Present affiliation: Mr. Seung-Kyu Park, Department of Parasitology, Wonkwang University College of Medicine, Iksan 570-749, Korea.; Dr. Joon-Yong Chung, Institute of Malariology, College of Medicine, Inje University, Pusan 614-735, Korea.

Received 2000 May 16; Accepted 2000 July 31.

Abstract

Genus specific antigenicity of the 10 kDa protein in cyst fluid (CF) of Taenia solium metacestodes was demonstrated by comparative immunoblot analysis. When CFs from taeniid metacestodes of T. saginata, T. solium, T. taeniaeformis and T. crassiceps were probed with specific monoclonal antibody (mAb) raised against 150 kDa protein of T. solium metacestodes, specific antibody reactions were observed in 7 and 10 kDa proteins of T. solium and in 7/8 kDa of T. saginata, T. taeniaeformis and T. crassiceps. The mAb did not react with any protein in hydatid fluid of Echinococcus granulosus and E. multilocularis. This result revealed that the 10 kDa peptide of T. solium metacestodes and its equivalent proteins of different Taenia metacestodes are genus specific antigens that are shared among different Taenia species.

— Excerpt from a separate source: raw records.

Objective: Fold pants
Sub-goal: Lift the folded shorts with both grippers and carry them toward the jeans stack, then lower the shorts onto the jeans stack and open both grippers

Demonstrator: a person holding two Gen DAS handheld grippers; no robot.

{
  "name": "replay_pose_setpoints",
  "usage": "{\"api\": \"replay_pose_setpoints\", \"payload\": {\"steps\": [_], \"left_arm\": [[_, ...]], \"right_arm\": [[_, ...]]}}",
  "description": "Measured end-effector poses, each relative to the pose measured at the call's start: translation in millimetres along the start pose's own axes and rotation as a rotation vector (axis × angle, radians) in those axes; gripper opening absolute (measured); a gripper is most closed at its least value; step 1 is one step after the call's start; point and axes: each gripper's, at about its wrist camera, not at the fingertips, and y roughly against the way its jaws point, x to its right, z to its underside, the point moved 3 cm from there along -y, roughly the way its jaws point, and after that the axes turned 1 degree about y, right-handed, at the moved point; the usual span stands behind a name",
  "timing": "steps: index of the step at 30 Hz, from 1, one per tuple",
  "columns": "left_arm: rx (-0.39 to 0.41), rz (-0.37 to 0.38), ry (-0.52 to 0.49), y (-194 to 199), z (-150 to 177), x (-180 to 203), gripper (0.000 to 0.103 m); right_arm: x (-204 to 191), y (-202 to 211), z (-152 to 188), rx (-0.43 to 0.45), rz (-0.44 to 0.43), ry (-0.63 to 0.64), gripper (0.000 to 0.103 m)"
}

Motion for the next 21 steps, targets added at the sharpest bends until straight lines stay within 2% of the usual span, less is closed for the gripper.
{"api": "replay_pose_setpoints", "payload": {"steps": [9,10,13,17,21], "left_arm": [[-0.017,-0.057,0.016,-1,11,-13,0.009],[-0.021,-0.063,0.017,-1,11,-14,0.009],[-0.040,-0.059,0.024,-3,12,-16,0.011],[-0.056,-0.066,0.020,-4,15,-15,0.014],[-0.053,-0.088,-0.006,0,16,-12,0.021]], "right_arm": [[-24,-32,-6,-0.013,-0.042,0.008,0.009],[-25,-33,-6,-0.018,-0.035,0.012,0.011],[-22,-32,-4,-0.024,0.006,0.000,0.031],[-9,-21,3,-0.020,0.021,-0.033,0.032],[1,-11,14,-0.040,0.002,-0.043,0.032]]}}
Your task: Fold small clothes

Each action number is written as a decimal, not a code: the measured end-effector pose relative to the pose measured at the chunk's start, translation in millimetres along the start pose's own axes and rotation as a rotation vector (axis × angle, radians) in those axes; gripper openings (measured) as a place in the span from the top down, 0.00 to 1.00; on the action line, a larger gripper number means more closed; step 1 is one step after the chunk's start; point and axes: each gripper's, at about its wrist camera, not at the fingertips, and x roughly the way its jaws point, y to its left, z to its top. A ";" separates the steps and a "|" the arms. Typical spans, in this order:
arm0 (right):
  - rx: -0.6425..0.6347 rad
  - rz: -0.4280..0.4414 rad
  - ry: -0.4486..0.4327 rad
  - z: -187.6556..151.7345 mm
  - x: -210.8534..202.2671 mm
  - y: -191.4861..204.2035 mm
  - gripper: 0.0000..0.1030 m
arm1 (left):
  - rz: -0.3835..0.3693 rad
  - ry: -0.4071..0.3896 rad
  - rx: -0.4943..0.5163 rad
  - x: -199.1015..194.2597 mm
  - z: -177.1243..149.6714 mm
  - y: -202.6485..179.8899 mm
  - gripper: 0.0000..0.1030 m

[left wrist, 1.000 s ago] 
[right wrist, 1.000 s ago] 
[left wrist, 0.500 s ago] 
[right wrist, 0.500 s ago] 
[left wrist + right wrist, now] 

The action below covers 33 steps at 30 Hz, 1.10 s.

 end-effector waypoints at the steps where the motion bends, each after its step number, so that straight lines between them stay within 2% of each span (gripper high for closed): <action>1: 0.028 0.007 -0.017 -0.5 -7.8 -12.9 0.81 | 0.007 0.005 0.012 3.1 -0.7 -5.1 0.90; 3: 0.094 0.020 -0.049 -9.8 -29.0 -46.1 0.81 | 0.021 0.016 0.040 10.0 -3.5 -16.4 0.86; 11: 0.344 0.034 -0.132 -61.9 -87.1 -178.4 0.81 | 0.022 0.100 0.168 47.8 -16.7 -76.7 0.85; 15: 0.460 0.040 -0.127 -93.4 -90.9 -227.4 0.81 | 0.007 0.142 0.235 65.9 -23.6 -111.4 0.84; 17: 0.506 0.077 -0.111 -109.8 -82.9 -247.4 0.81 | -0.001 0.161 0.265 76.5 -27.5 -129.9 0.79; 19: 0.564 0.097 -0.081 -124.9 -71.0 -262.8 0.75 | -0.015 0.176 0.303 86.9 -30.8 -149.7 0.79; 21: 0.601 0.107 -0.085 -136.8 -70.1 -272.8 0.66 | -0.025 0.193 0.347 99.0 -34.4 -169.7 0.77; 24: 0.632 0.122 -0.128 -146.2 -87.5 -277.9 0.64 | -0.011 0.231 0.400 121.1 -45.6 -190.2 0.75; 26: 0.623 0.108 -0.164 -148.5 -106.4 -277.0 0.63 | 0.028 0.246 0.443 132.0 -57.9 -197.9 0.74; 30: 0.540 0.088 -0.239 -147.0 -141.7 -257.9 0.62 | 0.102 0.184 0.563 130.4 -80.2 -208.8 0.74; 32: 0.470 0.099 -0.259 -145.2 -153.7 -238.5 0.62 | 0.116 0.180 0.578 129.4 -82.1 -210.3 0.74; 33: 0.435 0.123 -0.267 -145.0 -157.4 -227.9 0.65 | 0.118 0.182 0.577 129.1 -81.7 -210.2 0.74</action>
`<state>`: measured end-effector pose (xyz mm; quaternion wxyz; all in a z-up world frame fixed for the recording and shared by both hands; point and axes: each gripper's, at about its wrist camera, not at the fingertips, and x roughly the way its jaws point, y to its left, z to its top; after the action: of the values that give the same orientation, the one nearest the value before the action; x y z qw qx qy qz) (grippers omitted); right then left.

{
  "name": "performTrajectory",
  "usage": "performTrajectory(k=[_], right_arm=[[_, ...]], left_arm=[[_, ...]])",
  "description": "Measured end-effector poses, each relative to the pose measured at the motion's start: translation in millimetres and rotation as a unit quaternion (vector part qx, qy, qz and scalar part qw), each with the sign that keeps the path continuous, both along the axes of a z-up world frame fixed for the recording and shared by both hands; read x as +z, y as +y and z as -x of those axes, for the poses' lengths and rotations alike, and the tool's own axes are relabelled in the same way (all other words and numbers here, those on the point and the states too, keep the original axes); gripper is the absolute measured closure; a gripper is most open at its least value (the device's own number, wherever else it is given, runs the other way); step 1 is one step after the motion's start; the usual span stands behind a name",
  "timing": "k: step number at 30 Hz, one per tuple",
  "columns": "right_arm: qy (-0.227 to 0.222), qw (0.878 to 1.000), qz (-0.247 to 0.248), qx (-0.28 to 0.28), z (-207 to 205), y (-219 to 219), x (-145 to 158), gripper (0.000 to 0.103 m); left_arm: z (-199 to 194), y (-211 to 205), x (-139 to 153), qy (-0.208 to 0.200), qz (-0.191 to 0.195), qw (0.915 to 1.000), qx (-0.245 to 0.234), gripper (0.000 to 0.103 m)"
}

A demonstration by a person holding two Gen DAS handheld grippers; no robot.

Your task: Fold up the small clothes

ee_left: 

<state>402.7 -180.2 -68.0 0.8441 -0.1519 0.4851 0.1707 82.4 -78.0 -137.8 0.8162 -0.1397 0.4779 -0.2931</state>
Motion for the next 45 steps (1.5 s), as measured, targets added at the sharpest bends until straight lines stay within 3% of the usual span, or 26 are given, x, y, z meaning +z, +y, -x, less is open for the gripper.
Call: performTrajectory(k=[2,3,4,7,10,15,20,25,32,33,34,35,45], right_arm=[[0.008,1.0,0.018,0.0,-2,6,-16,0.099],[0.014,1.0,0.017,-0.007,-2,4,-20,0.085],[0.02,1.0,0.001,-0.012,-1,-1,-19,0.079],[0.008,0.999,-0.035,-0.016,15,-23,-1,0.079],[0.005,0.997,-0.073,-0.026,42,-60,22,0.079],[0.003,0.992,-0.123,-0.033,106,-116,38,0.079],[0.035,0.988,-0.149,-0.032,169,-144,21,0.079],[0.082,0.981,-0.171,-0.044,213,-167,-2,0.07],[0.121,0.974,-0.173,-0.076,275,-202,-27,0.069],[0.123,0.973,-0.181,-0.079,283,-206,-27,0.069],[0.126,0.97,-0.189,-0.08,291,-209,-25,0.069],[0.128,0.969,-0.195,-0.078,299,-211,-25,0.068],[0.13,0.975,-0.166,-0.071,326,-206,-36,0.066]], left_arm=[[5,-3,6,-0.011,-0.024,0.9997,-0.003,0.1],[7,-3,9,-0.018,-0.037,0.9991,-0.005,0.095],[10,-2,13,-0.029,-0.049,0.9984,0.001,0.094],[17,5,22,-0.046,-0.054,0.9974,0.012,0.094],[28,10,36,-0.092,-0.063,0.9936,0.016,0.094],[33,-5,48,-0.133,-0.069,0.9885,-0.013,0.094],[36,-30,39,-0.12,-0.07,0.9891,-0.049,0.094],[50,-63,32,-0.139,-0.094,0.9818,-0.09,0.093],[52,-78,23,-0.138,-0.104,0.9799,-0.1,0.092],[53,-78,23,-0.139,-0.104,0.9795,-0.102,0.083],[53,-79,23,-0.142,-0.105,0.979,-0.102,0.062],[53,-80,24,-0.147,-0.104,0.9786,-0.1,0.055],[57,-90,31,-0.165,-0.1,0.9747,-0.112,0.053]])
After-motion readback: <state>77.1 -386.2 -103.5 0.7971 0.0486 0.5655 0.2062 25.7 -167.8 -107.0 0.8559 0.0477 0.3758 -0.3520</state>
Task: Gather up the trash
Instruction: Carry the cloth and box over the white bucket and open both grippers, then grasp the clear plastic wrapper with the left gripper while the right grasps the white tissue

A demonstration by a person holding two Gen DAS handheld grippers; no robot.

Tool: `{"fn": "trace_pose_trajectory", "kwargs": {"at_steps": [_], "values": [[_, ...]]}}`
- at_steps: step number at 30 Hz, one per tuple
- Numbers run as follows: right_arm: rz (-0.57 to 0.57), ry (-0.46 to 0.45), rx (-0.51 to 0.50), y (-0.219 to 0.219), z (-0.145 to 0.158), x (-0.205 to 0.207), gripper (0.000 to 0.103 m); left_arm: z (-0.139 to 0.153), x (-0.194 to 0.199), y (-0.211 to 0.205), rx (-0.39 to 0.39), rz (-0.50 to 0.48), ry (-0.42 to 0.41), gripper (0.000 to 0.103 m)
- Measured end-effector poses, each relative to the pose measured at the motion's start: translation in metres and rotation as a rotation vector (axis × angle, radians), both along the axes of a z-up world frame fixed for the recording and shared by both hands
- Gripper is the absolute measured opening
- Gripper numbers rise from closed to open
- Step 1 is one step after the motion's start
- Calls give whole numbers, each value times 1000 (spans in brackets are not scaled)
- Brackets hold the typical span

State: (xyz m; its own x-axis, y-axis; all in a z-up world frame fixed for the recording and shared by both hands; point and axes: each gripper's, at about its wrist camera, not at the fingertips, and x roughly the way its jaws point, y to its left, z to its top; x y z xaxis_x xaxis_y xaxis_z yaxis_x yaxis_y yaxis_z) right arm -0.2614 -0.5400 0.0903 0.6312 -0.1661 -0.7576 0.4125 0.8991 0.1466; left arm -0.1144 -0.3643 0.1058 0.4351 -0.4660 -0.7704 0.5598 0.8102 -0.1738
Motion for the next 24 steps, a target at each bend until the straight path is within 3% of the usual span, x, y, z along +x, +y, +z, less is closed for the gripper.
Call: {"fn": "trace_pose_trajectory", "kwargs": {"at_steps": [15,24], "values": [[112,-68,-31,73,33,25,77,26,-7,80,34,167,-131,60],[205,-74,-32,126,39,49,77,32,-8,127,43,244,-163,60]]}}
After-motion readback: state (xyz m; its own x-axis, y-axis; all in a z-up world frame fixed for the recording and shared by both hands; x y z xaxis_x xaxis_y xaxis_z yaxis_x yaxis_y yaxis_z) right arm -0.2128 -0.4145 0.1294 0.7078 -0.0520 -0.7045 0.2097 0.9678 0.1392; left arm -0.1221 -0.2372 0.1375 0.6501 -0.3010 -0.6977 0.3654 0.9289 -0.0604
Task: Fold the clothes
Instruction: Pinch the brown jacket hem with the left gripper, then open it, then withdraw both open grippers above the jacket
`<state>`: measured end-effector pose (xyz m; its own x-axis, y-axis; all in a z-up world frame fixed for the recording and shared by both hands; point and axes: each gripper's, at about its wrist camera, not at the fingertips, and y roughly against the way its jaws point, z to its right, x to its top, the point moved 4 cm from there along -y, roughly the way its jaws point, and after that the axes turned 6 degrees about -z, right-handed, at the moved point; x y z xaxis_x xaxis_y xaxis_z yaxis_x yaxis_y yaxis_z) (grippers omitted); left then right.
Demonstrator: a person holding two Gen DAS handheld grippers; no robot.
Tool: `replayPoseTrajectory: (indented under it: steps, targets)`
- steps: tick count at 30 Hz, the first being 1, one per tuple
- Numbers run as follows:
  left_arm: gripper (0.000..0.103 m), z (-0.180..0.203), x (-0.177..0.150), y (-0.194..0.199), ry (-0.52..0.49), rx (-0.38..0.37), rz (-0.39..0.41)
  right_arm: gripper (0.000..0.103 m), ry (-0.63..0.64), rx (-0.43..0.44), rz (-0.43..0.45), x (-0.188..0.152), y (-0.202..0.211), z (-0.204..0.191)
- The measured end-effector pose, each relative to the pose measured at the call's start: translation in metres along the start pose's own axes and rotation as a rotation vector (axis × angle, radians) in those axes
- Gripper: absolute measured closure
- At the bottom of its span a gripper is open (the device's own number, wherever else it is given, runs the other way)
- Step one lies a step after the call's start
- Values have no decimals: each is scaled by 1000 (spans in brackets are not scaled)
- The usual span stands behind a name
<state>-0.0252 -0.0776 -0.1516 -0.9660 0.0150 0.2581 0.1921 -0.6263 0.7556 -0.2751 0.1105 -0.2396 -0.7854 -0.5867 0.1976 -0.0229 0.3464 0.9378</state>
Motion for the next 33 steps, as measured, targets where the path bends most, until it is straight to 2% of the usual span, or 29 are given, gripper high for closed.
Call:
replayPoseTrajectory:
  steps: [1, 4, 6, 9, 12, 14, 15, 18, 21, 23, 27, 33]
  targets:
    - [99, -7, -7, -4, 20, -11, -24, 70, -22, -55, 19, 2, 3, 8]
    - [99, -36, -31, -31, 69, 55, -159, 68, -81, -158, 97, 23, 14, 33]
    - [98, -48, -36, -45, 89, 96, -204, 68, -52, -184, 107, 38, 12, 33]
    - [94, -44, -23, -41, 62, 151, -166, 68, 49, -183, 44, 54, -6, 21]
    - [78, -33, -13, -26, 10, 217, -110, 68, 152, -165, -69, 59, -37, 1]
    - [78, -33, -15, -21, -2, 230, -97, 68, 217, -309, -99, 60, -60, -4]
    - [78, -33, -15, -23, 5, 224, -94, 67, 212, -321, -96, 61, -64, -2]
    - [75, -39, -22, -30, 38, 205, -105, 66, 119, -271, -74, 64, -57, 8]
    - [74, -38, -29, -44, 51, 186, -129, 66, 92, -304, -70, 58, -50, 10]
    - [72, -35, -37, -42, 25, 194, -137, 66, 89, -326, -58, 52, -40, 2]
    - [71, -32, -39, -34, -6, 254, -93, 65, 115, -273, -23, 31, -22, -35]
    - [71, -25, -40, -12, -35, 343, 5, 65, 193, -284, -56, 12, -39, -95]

Keywords: Taenia metacestodes; cyst fluid; monoclonal antibody; genus-specific protein

Neurocysticercosis (NCC), an infection of the central nervous system caused by Taenia solium metacestodes, is recognized as a major cause of neurological disease worldwide. The disease is now regarded as one of the most important emerging diseases together with other viral and drug resistant bacterial infections (White, 1997).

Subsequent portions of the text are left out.